* [YOUR INSTRUCTIONS]:
Print all entries below exactly as they appear.

(Entries taken from a collection)

>>>>

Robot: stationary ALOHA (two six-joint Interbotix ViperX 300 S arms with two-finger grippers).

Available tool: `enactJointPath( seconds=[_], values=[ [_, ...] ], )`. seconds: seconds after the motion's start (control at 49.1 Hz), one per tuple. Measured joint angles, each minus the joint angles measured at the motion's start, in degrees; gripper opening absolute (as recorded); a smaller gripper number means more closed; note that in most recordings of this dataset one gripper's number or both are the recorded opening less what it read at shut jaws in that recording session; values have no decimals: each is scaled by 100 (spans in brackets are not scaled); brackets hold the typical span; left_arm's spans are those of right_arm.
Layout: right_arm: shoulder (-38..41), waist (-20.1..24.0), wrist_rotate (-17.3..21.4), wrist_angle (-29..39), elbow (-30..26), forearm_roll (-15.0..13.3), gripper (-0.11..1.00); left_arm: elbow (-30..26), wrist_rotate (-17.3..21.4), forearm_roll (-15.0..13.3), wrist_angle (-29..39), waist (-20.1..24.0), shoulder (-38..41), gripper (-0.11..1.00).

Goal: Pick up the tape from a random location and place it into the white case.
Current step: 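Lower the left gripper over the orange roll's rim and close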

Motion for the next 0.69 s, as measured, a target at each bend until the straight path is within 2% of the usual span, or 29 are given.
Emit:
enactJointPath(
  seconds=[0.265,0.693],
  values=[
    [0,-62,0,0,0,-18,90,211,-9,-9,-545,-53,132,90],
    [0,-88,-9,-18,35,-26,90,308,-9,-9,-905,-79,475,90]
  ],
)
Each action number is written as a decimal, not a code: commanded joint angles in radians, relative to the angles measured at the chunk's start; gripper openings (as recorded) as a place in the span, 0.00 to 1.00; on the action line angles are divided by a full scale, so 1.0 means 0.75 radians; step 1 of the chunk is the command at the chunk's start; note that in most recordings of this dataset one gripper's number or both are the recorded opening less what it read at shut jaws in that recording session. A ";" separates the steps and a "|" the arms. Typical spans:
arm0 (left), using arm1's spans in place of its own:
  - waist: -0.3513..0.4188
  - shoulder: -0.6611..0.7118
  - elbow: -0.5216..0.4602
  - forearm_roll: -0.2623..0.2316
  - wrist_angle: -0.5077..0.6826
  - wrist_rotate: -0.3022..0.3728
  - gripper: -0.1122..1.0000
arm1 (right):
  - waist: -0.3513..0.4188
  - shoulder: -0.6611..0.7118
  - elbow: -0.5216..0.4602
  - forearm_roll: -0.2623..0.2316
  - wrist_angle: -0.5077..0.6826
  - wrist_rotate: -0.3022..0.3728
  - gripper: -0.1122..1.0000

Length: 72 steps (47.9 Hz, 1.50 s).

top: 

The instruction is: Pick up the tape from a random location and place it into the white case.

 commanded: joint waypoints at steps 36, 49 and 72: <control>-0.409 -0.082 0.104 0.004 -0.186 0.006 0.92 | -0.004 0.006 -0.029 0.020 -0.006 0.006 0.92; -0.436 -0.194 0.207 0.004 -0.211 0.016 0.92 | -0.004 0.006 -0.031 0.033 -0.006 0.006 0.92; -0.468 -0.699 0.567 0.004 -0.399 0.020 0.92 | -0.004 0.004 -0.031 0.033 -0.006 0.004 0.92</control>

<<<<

* [RESPONSE]:
Robot: stationary ALOHA (two six-joint Interbotix ViperX 300 S arms with two-finger grippers).

Available tool: `enactJointPath( seconds=[_], values=[ [_, ...] ], )`. seconds: seconds after the motion's start (control at 49.1 Hz), one per tuple. Measured joint angles, each minus the joint angles measured at the motion's start, in degrees; gripper opening absolute (as recorded); a smaller gripper number means more closed; note that in most recordings of this dataset one gripper's number or both are the recorded opening less what it read at shut jaws in that recording session; values have no decimals: each is scaled by 100 (spans in brackets are not scaled); brackets hold the typical span; left_arm's spans are those of right_arm.
Layout: right_arm: shoulder (-38..41), waist (-20.1..24.0), wrist_rotate (-17.3..21.4), wrist_angle (-29..39), elbow (-30..26), forearm_roll (-15.0..13.3), gripper (-0.11..1.00); left_arm: elbow (-30..26), wrist_rotate (-17.3..21.4), forearm_roll (-15.0..13.3), wrist_angle (-29..39), waist (-20.1..24.0), shoulder (-38..41), gripper (-0.11..1.00).

Goal: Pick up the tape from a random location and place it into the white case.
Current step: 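Lower the left gripper over the orange roll's rim and close
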
Motion for the next 0.69 s, as measured, a target at each bend until the straight path is within 2% of the usual span, or 29 are given.
Emit:
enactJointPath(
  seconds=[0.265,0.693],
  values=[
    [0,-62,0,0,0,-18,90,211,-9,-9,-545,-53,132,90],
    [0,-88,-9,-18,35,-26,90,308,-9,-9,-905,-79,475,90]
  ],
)
Each action number is written as a decimal, not a code: commanded joint angles in radians, relative to the angles measured at the chunk's start; gripper openings (as recorded) as a place in the span, 0.00 to 1.00; on the action line angles are divided by a full scale, so 1.0 means 0.75 radians; step 1 of the chunk is the command at the chunk's start; note that in most recordings of this dataset one gripper's number or both are the recorded opening less what it read at shut jaws in that recording session. A ";" separates the steps and a "|" the arms. Typical spans:
arm0 (left), using arm1's spans in place of its own:
  - waist: -0.3513..0.4188
  - shoulder: -0.6611..0.7118
  - elbow: -0.5216..0.4602
  - forearm_roll: -0.2623..0.2316
  - wrist_angle: -0.5077..0.6826
  - wrist_rotate: -0.3022..0.3728
  - gripper: -0.1122..1.0000
arm1 (right):
  - waist: -0.3513..0.4188
  - shoulder: -0.6611..0.7118
  - elbow: -0.5216..0.4602
  - forearm_roll: -0.2623..0.2316
  - wrist_angle: -0.5077..0.6826
  - wrist_rotate: -0.3022..0.3728
  - gripper: -0.1122..1.0000

Length: 72 steps (47.9 Hz, 1.50 s).

top: 

The instruction is: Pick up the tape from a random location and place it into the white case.

 commanded: joint waypoints at steps 36, 49 and 72: <control>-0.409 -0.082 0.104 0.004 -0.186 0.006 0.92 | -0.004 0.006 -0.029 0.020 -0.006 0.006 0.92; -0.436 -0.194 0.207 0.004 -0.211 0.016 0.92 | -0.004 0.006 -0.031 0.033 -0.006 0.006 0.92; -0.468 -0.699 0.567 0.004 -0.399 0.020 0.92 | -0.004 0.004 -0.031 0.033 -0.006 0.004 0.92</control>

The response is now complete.